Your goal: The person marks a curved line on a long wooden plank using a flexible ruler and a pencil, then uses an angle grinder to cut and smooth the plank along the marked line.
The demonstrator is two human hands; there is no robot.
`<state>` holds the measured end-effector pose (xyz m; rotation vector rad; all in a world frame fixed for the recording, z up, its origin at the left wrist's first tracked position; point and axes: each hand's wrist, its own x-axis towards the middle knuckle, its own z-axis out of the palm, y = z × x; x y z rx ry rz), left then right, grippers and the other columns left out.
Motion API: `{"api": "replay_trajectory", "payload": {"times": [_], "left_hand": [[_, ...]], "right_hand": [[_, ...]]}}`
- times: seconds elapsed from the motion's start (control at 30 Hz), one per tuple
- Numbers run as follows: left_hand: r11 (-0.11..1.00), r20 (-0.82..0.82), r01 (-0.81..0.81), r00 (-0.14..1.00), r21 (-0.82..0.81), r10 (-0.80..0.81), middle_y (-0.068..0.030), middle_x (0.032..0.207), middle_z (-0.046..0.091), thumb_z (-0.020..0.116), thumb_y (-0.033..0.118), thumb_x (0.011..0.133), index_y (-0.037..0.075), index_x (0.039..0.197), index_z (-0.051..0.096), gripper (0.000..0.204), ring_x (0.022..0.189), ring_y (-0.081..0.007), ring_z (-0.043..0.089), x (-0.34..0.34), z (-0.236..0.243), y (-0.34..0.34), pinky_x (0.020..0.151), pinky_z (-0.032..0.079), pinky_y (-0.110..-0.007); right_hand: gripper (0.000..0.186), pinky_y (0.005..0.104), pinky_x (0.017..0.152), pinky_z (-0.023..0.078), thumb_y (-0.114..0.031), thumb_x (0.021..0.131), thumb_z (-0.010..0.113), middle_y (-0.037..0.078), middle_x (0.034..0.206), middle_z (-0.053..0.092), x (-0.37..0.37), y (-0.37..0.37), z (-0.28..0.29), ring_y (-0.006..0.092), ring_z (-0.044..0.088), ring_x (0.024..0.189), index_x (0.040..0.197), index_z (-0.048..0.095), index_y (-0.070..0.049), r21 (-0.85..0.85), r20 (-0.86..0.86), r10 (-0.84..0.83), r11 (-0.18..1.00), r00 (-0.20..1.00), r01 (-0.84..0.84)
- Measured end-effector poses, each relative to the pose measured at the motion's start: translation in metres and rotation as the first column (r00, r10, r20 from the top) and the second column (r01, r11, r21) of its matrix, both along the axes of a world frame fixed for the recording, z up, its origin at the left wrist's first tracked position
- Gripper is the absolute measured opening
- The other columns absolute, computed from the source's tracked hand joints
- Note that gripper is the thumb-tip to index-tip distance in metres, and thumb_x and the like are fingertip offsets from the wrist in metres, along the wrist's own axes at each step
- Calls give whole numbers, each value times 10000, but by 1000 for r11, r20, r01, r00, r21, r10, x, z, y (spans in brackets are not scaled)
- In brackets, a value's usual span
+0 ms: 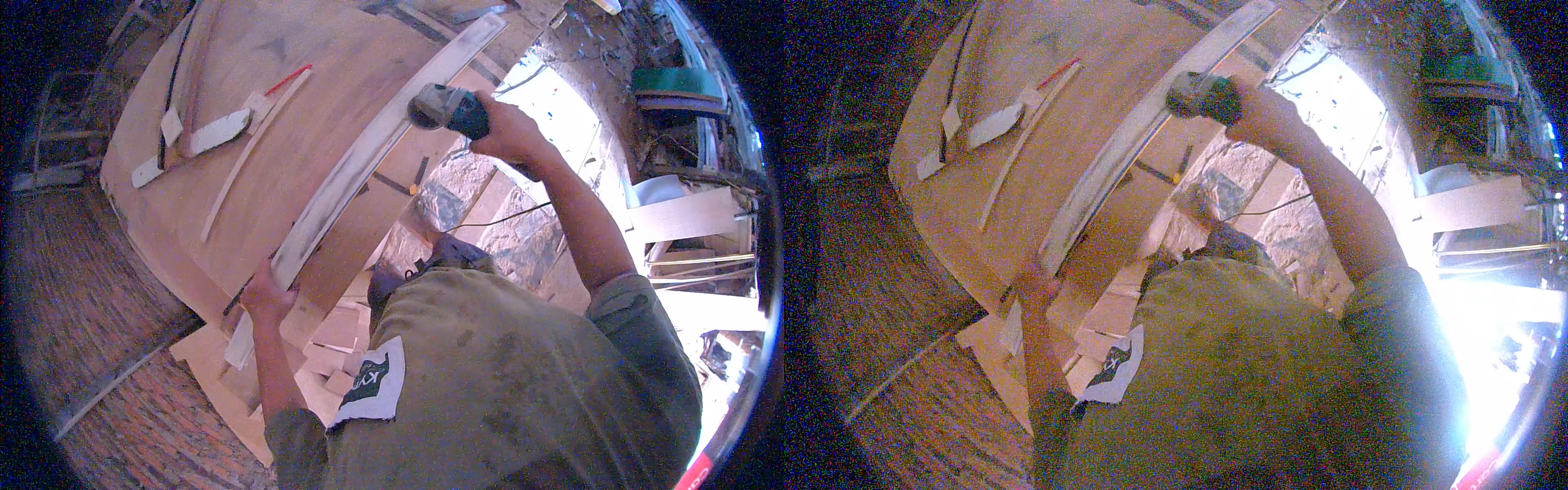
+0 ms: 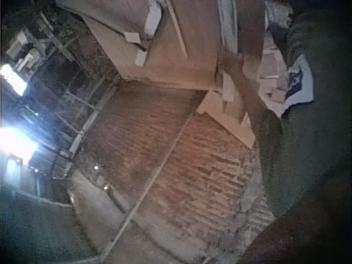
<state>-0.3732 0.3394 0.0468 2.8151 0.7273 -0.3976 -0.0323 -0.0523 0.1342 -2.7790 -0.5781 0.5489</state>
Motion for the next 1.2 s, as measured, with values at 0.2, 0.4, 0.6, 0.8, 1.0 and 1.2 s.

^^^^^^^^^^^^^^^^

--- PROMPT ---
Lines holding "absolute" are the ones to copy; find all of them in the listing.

--- ANSWER AREA ---
- Gripper is the absolute measured opening
- The other columns absolute, computed from the source's tracked hand joints

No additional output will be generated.